=== AVAILABLE DATA ===
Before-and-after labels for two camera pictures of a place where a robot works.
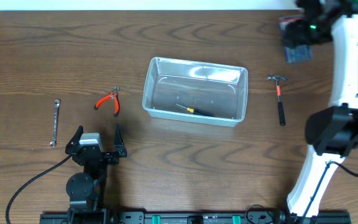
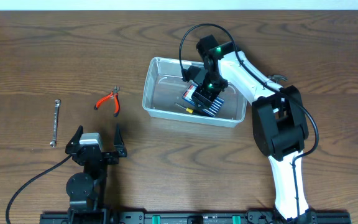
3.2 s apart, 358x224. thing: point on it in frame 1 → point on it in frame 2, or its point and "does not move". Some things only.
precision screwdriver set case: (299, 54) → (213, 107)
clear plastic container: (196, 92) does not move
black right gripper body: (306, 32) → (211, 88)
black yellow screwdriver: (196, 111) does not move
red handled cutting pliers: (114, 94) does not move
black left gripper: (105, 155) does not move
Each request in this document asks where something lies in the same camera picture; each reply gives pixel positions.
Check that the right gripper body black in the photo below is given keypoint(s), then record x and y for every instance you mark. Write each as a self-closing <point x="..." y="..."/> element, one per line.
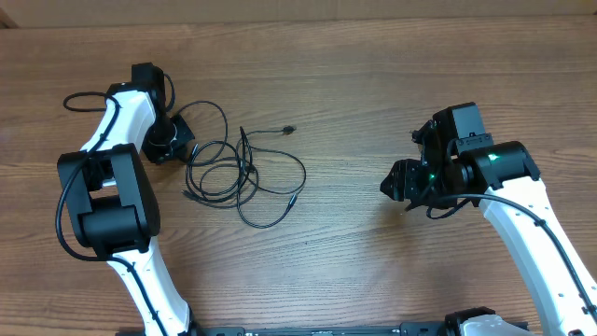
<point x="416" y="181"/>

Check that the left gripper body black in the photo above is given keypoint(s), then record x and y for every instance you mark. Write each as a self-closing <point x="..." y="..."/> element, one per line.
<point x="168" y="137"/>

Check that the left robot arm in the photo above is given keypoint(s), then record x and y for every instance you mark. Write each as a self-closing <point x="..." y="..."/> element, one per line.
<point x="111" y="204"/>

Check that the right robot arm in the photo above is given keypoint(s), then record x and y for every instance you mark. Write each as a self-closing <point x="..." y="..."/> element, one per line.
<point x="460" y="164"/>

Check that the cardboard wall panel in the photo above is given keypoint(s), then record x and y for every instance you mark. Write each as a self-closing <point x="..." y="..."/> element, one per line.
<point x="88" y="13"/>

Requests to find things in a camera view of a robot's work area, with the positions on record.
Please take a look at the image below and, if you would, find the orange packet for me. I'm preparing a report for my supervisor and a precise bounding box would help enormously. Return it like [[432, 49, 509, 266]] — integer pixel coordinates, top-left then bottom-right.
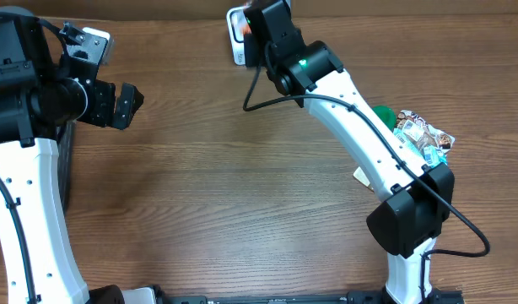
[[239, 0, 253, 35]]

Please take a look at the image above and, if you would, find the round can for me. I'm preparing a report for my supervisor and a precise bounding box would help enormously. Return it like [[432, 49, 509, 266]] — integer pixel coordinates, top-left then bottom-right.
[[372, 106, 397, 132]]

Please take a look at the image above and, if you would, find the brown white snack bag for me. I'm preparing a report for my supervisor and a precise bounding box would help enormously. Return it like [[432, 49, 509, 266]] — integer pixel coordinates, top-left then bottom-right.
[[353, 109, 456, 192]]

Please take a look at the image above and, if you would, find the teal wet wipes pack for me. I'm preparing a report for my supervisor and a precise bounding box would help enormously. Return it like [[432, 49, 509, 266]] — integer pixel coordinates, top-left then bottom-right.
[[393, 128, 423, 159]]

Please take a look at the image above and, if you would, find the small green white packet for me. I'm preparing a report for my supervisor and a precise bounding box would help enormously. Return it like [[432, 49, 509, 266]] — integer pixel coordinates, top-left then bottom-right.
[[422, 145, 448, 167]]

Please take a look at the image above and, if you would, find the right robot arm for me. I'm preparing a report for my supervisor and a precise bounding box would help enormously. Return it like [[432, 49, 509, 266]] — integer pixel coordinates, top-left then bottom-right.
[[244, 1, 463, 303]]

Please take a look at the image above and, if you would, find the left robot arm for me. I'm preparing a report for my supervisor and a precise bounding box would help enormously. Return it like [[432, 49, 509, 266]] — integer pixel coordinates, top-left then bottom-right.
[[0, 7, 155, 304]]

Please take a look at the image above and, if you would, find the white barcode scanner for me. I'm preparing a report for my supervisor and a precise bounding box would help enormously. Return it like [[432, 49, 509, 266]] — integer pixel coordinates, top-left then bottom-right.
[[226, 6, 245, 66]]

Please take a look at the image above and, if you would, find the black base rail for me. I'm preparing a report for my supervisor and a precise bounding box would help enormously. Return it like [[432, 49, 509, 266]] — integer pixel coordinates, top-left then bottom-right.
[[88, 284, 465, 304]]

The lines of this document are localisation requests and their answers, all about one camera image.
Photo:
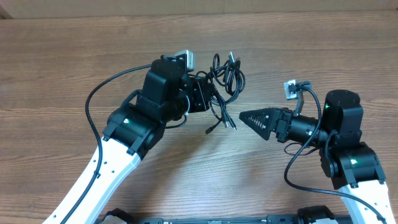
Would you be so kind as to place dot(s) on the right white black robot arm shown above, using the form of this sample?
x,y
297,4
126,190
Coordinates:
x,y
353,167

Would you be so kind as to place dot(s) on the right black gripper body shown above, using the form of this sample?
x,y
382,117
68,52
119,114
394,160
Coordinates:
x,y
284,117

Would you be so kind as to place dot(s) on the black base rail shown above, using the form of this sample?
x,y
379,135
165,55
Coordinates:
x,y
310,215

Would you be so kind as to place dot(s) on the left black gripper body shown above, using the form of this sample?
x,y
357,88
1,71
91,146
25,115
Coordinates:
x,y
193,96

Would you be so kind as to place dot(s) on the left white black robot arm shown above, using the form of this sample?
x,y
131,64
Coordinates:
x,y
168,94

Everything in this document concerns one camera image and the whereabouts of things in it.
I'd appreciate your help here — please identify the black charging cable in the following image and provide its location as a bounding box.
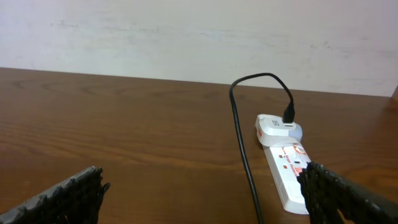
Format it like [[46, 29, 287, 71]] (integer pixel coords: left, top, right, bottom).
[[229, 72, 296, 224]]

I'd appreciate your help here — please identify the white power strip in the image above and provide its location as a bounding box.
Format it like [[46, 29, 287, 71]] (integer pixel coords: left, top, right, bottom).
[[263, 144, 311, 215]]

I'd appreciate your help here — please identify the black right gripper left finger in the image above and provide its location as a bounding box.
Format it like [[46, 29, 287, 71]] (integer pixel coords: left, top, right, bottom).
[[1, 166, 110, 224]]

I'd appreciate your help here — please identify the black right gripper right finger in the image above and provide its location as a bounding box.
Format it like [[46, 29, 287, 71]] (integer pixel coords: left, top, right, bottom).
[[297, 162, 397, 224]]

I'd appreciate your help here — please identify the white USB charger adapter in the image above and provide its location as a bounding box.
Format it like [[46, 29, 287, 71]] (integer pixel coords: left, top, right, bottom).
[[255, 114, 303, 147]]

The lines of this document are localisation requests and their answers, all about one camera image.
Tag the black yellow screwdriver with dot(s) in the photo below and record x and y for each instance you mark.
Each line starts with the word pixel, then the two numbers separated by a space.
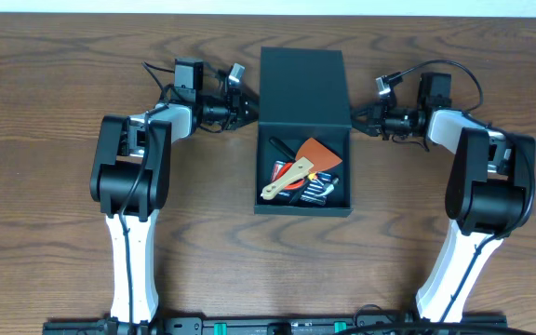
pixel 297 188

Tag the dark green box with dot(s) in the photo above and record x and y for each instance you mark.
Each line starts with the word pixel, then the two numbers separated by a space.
...
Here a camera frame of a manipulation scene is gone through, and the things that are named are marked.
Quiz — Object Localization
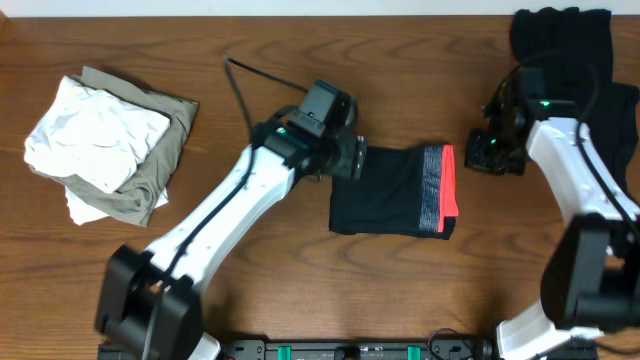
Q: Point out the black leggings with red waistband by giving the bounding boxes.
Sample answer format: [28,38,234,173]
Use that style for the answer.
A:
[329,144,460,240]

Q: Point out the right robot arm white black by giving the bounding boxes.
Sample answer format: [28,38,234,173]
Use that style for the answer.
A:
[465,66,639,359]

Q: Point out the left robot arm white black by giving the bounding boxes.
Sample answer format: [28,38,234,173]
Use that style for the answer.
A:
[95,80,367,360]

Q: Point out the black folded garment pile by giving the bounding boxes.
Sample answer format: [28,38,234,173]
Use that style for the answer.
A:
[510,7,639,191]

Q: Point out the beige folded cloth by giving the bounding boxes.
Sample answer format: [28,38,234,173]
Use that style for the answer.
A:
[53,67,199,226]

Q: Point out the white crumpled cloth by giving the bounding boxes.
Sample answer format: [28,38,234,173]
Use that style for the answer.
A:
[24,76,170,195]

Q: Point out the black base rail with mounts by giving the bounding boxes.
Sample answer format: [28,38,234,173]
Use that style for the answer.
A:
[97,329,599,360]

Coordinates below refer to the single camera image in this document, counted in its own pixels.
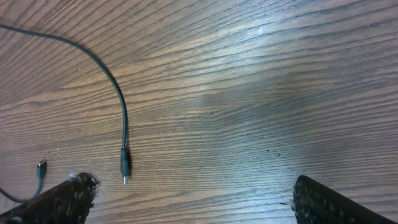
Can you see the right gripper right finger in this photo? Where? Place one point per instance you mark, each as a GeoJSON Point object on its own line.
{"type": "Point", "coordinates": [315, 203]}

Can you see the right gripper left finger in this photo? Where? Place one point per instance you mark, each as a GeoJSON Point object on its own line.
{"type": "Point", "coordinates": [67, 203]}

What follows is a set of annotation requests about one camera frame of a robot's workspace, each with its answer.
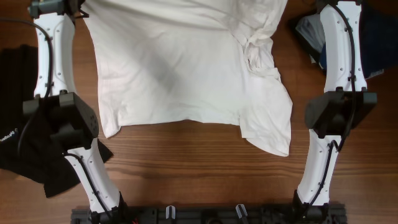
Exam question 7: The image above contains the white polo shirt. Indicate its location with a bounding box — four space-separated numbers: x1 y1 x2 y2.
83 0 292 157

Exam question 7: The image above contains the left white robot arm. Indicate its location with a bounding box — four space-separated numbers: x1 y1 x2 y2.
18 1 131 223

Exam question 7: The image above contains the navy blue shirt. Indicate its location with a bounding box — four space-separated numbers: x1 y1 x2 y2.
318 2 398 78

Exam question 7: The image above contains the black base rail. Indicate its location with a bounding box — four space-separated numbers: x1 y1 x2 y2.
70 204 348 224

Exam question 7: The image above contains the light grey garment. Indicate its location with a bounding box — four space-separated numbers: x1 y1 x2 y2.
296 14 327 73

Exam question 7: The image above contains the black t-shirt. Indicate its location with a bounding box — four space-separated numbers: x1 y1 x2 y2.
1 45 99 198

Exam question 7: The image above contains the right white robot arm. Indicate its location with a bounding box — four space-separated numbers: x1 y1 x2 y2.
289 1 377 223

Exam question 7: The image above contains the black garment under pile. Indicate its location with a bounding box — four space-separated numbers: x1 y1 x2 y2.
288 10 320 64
---
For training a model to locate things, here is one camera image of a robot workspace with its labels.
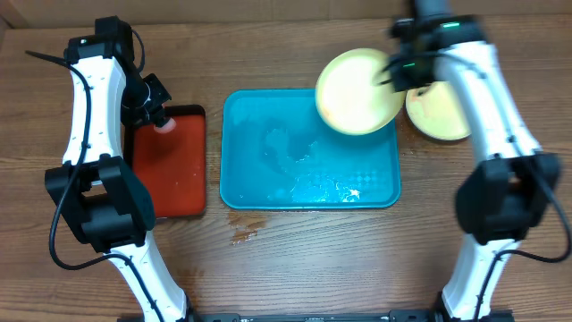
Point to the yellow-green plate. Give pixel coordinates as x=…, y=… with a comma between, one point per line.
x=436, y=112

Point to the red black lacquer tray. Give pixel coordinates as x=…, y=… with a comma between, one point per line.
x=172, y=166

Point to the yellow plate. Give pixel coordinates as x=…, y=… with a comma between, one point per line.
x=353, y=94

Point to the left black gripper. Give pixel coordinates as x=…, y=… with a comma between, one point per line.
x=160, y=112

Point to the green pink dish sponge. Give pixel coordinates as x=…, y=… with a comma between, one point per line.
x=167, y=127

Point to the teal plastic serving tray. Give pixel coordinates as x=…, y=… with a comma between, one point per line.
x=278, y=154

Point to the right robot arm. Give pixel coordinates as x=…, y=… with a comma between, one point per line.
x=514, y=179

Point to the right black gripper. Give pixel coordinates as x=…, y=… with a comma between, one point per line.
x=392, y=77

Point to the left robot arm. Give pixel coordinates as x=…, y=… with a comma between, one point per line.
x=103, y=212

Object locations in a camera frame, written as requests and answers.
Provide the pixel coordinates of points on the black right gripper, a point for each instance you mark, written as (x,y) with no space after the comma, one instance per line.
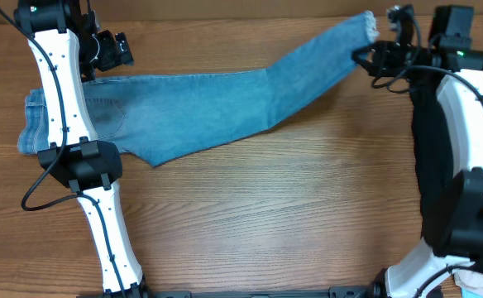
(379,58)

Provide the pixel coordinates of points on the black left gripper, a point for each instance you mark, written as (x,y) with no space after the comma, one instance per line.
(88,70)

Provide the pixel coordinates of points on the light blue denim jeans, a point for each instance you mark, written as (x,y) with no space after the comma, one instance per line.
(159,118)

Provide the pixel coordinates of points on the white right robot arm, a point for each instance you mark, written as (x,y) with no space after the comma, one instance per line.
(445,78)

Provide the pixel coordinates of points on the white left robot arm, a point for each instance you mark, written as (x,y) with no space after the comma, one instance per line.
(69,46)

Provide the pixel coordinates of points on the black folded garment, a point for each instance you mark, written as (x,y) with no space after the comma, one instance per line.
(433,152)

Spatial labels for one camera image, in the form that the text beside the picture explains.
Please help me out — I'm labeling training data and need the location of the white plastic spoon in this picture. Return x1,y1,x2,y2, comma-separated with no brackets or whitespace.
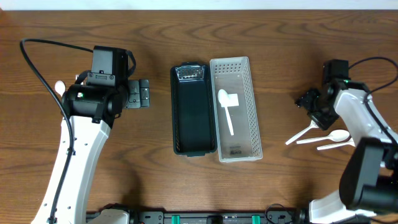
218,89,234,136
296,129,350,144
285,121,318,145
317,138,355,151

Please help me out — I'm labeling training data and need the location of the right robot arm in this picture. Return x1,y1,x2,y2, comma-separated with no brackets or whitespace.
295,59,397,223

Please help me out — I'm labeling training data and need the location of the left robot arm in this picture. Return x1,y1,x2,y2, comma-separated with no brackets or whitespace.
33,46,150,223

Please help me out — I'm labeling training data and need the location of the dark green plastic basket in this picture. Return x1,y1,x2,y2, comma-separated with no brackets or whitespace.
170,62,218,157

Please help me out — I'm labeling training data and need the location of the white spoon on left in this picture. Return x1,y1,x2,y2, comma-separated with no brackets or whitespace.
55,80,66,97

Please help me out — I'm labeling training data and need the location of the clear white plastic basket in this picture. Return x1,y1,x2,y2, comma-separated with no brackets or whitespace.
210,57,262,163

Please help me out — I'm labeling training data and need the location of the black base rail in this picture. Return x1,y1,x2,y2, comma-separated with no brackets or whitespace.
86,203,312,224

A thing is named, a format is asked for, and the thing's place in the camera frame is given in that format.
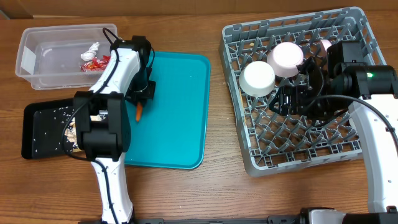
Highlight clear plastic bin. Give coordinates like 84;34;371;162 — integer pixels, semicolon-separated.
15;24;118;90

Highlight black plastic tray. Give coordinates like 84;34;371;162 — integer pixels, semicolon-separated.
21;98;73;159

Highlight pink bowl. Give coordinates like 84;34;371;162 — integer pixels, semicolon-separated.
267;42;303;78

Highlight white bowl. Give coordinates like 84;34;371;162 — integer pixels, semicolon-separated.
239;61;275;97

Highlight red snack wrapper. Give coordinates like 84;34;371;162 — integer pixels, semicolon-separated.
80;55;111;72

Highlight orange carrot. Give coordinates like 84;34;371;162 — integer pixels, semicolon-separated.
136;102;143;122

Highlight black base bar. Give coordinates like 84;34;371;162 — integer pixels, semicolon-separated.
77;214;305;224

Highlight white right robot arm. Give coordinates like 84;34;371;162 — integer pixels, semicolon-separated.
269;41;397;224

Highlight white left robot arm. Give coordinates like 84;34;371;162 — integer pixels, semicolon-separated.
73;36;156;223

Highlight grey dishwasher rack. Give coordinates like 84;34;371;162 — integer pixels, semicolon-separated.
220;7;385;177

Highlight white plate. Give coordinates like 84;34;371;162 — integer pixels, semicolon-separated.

=== ASSIGNMENT ===
Search the entries for "named" and show every line that has it.

=== WORKED SOLUTION ===
Here a camera frame of a manipulation scene is gone through, and the things that are named are marked.
A thing is named, a format is asked for, and the thing's place in the camera frame is given in that format.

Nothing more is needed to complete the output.